The server runs inference and returns both result and proof. The client (or a third party) verifies. This is common for APIs and on‑chain uses. It adds server cost but enables portable trust; the result can be audited anywhere later. Logs become cryptographically meaningful.

Hybrid proving

Split the pipeline: client proves input preprocessing and commitment, server proves the model pass, a contract proves post‑processing checks. With recursion, you can fold multiple proofs into one compact object for end‑users or chains.

Performance in plain terms

Zero‑knowledge isn’t magic; it’s math with budgets. Expect:

  • Verification time: Usually milliseconds to tens of milliseconds. Predictable and cheap.
  • Proof size: From a few kilobytes to a few megabytes, depending on the system and circuit size.
  • Proving time: Ranges from sub‑second for tiny models to many seconds or minutes for heavier graphs. Throughput improves with batching and GPUs.

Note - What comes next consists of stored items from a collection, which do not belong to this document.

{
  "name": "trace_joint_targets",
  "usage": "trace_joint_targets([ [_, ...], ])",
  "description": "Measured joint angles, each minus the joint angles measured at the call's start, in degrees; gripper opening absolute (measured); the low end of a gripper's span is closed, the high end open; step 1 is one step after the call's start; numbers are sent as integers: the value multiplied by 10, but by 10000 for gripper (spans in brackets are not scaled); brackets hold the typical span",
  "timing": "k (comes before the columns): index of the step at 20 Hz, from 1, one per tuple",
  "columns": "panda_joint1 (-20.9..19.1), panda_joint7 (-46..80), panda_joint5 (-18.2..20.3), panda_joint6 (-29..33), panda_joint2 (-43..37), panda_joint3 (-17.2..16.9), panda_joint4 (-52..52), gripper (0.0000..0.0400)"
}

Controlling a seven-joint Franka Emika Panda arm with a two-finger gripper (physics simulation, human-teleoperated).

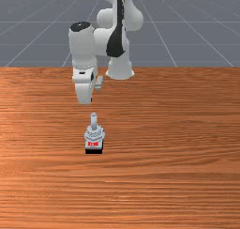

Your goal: Turn on the trigger

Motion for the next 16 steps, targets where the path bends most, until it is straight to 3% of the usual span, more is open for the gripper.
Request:
trace_joint_targets([
  [3,4,22,-4,-2,25,-4,10,0],
  [5,35,86,-61,32,19,-27,-9,0],
  [6,9,7,-7,24,18,5,-8,0],
  [12,24,37,0,11,2,9,-13,0],
  [15,32,59,-21,-31,22,3,26,0],
  [16,32,64,-14,-3,22,3,20,0],
])
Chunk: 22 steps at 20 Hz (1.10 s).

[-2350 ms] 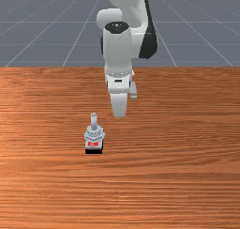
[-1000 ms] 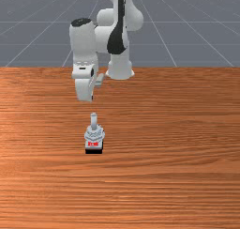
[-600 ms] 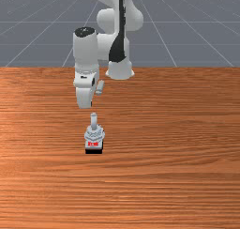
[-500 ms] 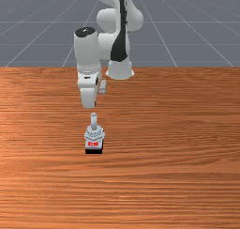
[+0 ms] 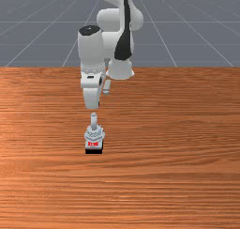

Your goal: Turn on the trigger

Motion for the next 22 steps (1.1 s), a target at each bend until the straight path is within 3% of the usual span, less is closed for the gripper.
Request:
trace_joint_targets([
  [4,-5,-18,11,23,17,8,19,0],
  [9,-1,-9,6,-5,42,7,63,0],
  [16,11,18,-11,-69,110,1,216,0],
  [18,1,-15,-2,-67,104,11,205,0],
  [22,6,7,-10,-83,67,1,153,0],
])
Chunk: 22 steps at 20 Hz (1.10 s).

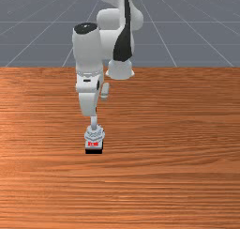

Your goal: Turn on the trigger

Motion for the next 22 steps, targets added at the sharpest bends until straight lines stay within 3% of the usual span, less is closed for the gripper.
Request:
trace_joint_targets([
  [2,3,3,-6,44,-19,-3,-37,0],
  [5,13,24,-31,55,-30,-15,-56,0],
  [8,9,16,-24,63,-47,-12,-82,0],
  [9,-1,-12,-4,62,-50,-2,-86,0],
  [12,6,8,-19,69,-55,-9,-96,0],
  [20,4,20,-6,93,-59,-9,-122,0],
  [21,-32,-72,68,76,-47,27,-112,0],
  [22,-29,-50,42,188,-48,29,-152,0],
])
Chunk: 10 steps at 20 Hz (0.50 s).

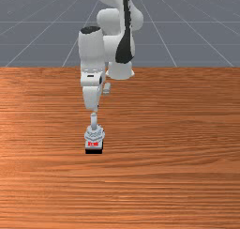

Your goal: Turn on the trigger

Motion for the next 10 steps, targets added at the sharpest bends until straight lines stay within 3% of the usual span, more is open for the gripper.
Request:
trace_joint_targets([
  [3,3,3,-3,12,14,-3,-1,0],
  [4,63,97,-101,-41,20,-69,18,0],
  [5,27,40,-41,-73,22,-31,32,0],
  [10,30,49,-45,-118,48,-33,88,0],
])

Use recursion to batch many micro‑inferences into a single proof. For streaming scenarios (e.g., frames or audio windows), prove each chunk and fold them into a rolling proof. You pay small per‑chunk time plus occasional “folding” cost.

Deployment patterns you can ship today

Proof‑gated API results

Offer a classification endpoint that returns {label, score, proof}. Clients verify before acting. Publish model commitments and SLA policies. Include a cache key that combines the input hash and model version so clients can deduplicate requests.

On‑chain decisions without oracles

Wrap your verifier in a smart contract. For decisions like “accept only if score ≥ 0.8,” the chain checks the proof and flips a state bit. No one has to trust an off‑chain admin. Watch gas costs: pick proof systems with small verification footprints, and keep circuits tight.

Attested edges plus proofs

Combine hardware attestation on edge devices with ZK proofs. The device attests it’s genuine; the proof certifies the model ran correctly. This defends against both device spoofing and model swapping. If attestation fails, discard the proof.

Audited moderation pipelines

Moderation often mixes models, thresholds, and heuristics. Create a verifiable slice for the decisive step: “Was the final block triggered by Model v27 with threshold T?” Keep the rest flexible. This gives accountability without freezing your entire stack.

Tooling to start (with practical notes)

You don’t have to write provers from scratch. Pick a stack that fits your team’s skills and your target platform.

  • Circom + snarkjs: A mature circuit DSL and toolkit for Groth16 proofs. Great for small to medium circuits and on‑chain verification. Needs a trusted setup per circuit.
  • gnark: Go library for building circuits (Groth16, PlonK). Good for teams who like Go and strong type safety.
  • Halo2: A flexible proving system used in several projects. Suitable for custom gates and lookup arguments that help with ML ops.
  • Plonky2: Fast recursive proofs; useful when you need to fold many steps. Popular in high‑throughput contexts.
  • STARK frameworks (Cairo, Winterfell): Transparent setups, great for scalable or iterative computations. Proofs can be larger; verification remains fast and transparent.
  • zkVMs (Risc Zero, zkSync VM, others): Write normal code, let the VM handle proving. Excellent for complex control flow or when you need to reuse existing codebases.
  • ML bridges (ezkl and friends): Tools that convert ONNX models into circuits and handle quantization/LUTs. Handy for pilots and for discovering what changes your model needs.

Whichever stack you choose, build a minimal proof first: a single linear layer with an argmax. Verify end‑to‑end latency and proof size in your real environment. Then add layers and constraints until accuracy meets your target.

Costs, risks, and common myths

“Zero‑knowledge makes models private.”

Not by default. ZKML proves correctness, not secrecy. You can keep weights hidden by using commitments, but outputs may still leak information about inputs. If privacy is essential, combine ZK with techniques like differential privacy, secure enclaves, or private information retrieval—use the right tool for each job.

“We can prove any LLM on demand.”

Not today. Massive generative models are hard to prove in real time. Narrow tasks with small models are viable. If you must involve a big model, try:

  • Distillation: Train a small verifier model on the large model’s outputs for your specific task; prove only the small model.
  • Selective verification: Prove the final scoring or filtering step rather than the entire generative pipeline.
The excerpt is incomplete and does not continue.